A new Health Policy Brief from Health Affairs and the Robert Wood Johnson Foundation examines a range of policy issues surrounding the concept of Medicaid premium assistance. States that decide not to expand Medicaid under the Affordable Care Act (to date, 19 states fall in that category) could create large coverage gaps for many of its low-income residents. One potential solution to this problem would be to use federal Medicaid expansion funds as “premium assistance,” enabling eligible Medicaid beneficiaries to purchase insurance through its newly minted exchange.

As some states explore this option, proponents hope the program will allow states to enroll more people, improve beneficiaries’ care, and reduce churning between Medicaid and the exchange. However, skeptics believe the program’s cost-efficiency is yet to be proven.

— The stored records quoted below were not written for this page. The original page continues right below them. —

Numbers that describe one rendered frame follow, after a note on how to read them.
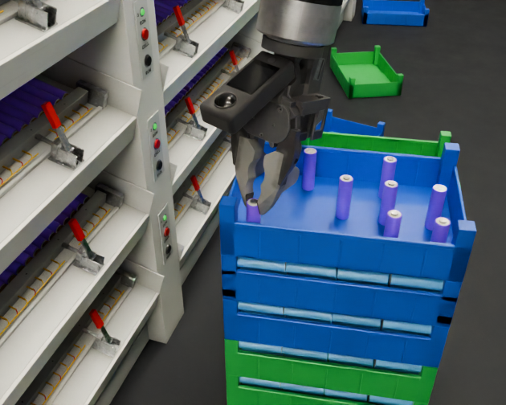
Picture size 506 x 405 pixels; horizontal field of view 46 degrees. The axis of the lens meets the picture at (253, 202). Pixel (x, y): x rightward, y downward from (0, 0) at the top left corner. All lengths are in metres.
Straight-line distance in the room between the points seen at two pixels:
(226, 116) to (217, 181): 0.87
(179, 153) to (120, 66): 0.33
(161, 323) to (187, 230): 0.21
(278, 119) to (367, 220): 0.22
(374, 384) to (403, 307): 0.16
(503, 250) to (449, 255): 0.90
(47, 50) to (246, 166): 0.27
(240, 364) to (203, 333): 0.41
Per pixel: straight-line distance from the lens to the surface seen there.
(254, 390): 0.96
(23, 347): 0.89
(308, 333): 0.84
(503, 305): 1.49
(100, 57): 0.96
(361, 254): 0.74
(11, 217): 0.78
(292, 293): 0.79
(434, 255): 0.74
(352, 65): 2.53
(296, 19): 0.66
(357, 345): 0.85
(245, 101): 0.63
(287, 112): 0.68
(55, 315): 0.92
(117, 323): 1.14
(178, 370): 1.26
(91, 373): 1.08
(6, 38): 0.75
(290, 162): 0.69
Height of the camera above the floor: 0.98
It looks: 36 degrees down
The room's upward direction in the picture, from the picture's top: straight up
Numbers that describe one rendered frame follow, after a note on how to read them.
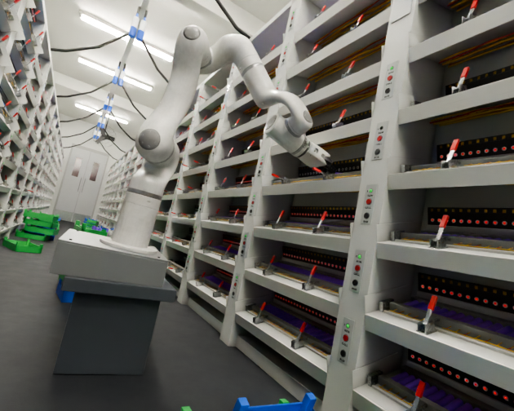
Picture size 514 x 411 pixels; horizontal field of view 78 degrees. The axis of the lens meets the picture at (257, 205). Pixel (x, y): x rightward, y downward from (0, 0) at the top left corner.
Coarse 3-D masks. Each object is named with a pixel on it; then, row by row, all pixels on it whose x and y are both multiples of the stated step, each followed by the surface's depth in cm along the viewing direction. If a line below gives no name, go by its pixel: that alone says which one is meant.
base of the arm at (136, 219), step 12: (132, 192) 106; (132, 204) 106; (144, 204) 106; (156, 204) 110; (120, 216) 107; (132, 216) 105; (144, 216) 107; (156, 216) 112; (120, 228) 105; (132, 228) 105; (144, 228) 107; (108, 240) 106; (120, 240) 105; (132, 240) 105; (144, 240) 108; (144, 252) 105; (156, 252) 111
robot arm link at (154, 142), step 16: (192, 32) 106; (176, 48) 108; (192, 48) 107; (208, 48) 114; (176, 64) 111; (192, 64) 110; (176, 80) 111; (192, 80) 112; (176, 96) 110; (192, 96) 115; (160, 112) 108; (176, 112) 110; (144, 128) 104; (160, 128) 105; (176, 128) 109; (144, 144) 102; (160, 144) 103; (160, 160) 108
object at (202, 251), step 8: (224, 240) 213; (232, 240) 203; (240, 240) 193; (200, 248) 210; (208, 248) 206; (216, 248) 198; (224, 248) 200; (232, 248) 197; (200, 256) 198; (208, 256) 186; (216, 256) 183; (224, 256) 172; (232, 256) 176; (216, 264) 176; (224, 264) 167; (232, 264) 159; (232, 272) 159
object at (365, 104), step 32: (480, 0) 102; (448, 64) 106; (480, 64) 97; (448, 128) 101; (480, 128) 93; (512, 128) 86; (352, 192) 129; (448, 192) 96; (480, 192) 89; (512, 192) 82; (416, 288) 97; (512, 288) 77
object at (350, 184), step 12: (264, 180) 153; (276, 180) 154; (324, 180) 115; (336, 180) 110; (348, 180) 105; (360, 180) 101; (264, 192) 150; (276, 192) 142; (288, 192) 134; (300, 192) 127; (312, 192) 121
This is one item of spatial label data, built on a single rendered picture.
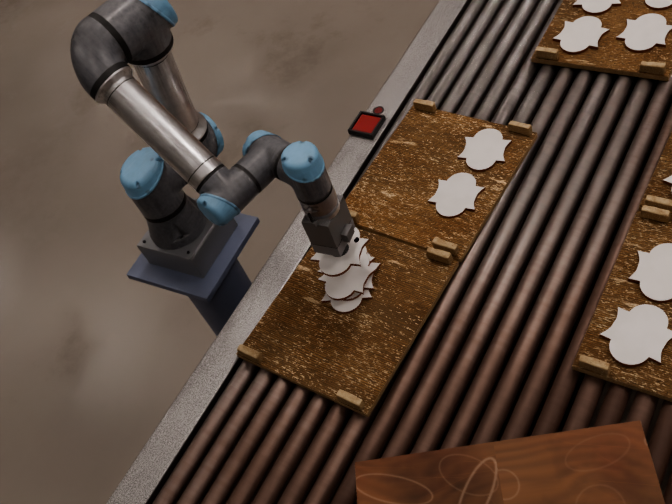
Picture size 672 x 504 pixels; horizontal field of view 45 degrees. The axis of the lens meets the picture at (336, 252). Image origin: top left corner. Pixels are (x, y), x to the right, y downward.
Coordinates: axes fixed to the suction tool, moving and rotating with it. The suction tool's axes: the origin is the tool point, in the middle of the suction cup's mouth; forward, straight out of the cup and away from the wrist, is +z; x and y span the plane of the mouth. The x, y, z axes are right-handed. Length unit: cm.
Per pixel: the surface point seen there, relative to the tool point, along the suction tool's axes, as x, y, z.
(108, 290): 148, 27, 103
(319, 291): 6.1, -5.2, 9.9
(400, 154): 2.0, 38.5, 9.9
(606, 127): -45, 56, 12
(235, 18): 175, 199, 103
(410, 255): -11.3, 8.9, 9.9
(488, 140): -19, 46, 9
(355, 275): -2.4, -1.2, 6.5
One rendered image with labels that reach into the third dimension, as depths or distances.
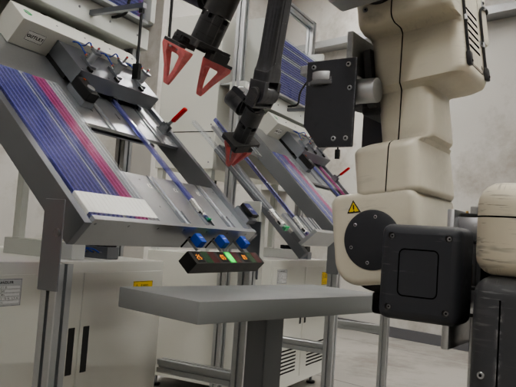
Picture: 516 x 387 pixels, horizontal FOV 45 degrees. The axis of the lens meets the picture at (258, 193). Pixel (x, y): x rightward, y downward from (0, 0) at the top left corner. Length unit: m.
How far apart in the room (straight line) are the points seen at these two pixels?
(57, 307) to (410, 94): 0.75
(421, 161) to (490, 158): 3.71
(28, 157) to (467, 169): 3.91
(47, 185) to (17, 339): 0.43
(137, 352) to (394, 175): 1.09
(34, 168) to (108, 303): 0.58
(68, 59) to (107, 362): 0.83
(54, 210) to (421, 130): 0.68
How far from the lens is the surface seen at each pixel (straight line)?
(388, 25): 1.16
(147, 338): 1.95
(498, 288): 0.87
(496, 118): 4.85
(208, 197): 1.79
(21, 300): 1.57
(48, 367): 1.24
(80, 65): 1.78
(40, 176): 1.32
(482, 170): 4.82
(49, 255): 1.22
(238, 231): 1.69
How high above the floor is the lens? 0.72
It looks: 4 degrees up
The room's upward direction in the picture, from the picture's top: 4 degrees clockwise
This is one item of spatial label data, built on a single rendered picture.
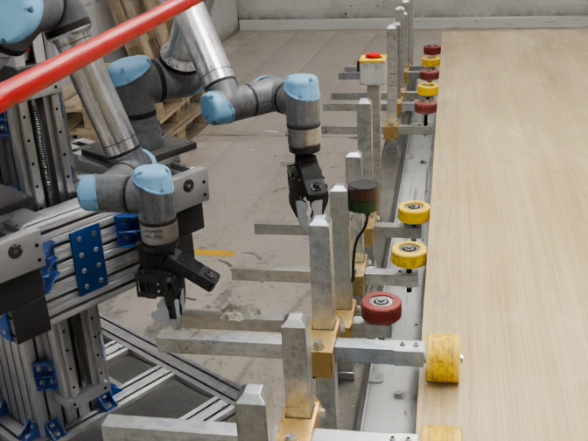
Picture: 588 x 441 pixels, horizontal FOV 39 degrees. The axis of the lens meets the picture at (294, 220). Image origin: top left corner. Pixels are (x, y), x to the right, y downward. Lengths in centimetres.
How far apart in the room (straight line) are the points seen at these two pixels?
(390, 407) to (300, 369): 68
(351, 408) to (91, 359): 98
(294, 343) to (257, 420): 26
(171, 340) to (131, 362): 139
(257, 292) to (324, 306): 225
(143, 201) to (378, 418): 67
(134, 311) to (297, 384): 246
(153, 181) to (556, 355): 80
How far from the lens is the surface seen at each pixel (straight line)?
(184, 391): 267
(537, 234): 198
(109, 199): 165
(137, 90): 218
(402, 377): 194
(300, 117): 180
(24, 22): 159
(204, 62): 183
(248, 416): 92
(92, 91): 174
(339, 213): 160
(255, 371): 311
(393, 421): 180
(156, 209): 163
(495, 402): 139
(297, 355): 117
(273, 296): 361
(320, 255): 137
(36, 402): 250
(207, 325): 173
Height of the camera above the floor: 170
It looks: 23 degrees down
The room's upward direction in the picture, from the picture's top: 3 degrees counter-clockwise
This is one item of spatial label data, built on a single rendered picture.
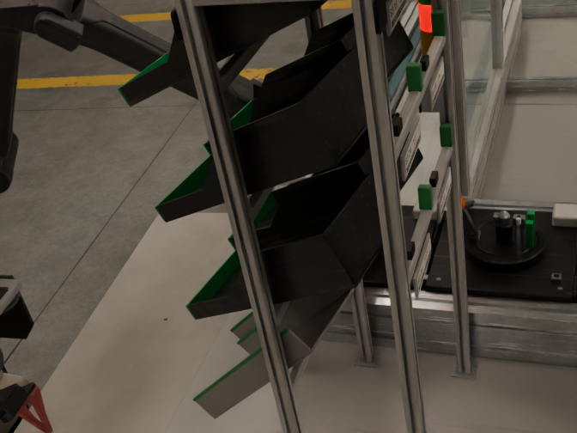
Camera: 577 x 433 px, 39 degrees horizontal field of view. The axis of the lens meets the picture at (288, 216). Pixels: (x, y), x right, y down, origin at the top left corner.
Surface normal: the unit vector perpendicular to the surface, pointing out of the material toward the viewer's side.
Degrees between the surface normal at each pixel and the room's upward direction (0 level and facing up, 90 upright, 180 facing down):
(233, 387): 90
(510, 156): 0
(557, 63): 0
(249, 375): 90
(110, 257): 0
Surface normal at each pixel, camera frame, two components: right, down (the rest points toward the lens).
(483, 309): -0.17, -0.82
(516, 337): -0.32, 0.57
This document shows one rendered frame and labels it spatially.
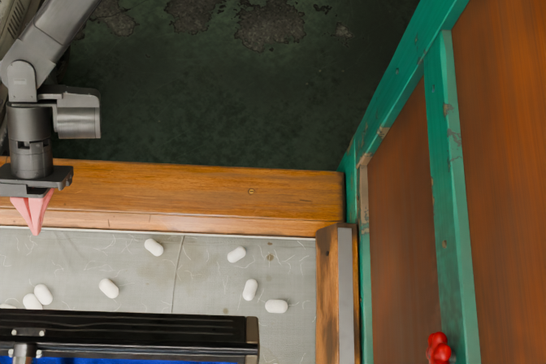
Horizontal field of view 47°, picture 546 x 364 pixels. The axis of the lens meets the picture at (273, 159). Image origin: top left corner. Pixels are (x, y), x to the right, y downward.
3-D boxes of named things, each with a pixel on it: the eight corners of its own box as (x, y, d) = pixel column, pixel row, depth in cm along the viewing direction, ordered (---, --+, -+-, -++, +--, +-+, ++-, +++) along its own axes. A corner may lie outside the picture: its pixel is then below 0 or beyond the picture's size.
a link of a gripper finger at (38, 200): (45, 244, 90) (41, 185, 87) (-5, 242, 90) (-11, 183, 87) (59, 224, 97) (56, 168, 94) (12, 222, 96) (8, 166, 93)
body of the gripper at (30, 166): (62, 194, 88) (59, 145, 85) (-11, 190, 87) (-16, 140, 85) (75, 177, 94) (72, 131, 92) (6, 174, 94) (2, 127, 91)
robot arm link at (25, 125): (8, 90, 88) (1, 100, 83) (59, 90, 90) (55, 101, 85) (12, 136, 91) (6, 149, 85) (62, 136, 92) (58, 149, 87)
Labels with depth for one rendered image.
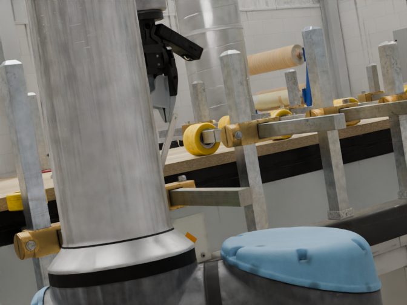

Topics covered in this brief include:

  • How did the idea evolve? In June 2012 the US Supreme Court struck down the mandatory expansion of Medicaid coverage, a key part of the Affordable Care Act’s means to extend health coverage to many poorer Americans. As states consider whether or not to expand their Medicaid coverage, Arkansas has been working out a new arrangement with the Department of Health and Human Services (HHS), using its federal Medicaid funds to assist residents earning just over $15,000 annually to purchase private coverage from that state’s health insurance exchange. Several other states are also exploring the possibility.
  • How can a state receive approval from HHS? For a state to provide premium assistance using Medicaid expansion funds, it must show that the approach is cost-effective compared to enrolling the same people in its Medicaid program. Also, it needs to ensure that the coverage from the exchange meets federal Medicaid requirements. These caveats, plus the challenge of getting any proposal through a state’s legislature, make it a challenging option for states to enact.
  • What’s next? Although the option appeals greatly to conservative leaders looking to reduce the role of government in health care, many details have yet to be determined. States will have to negotiate program changes individually with HHS. If Arkansas can figure out how to make premium assistance work, other states, such as Florida, Texas, Tennessee, and Pennsylvania, may attempt similar program modifications and follow suit.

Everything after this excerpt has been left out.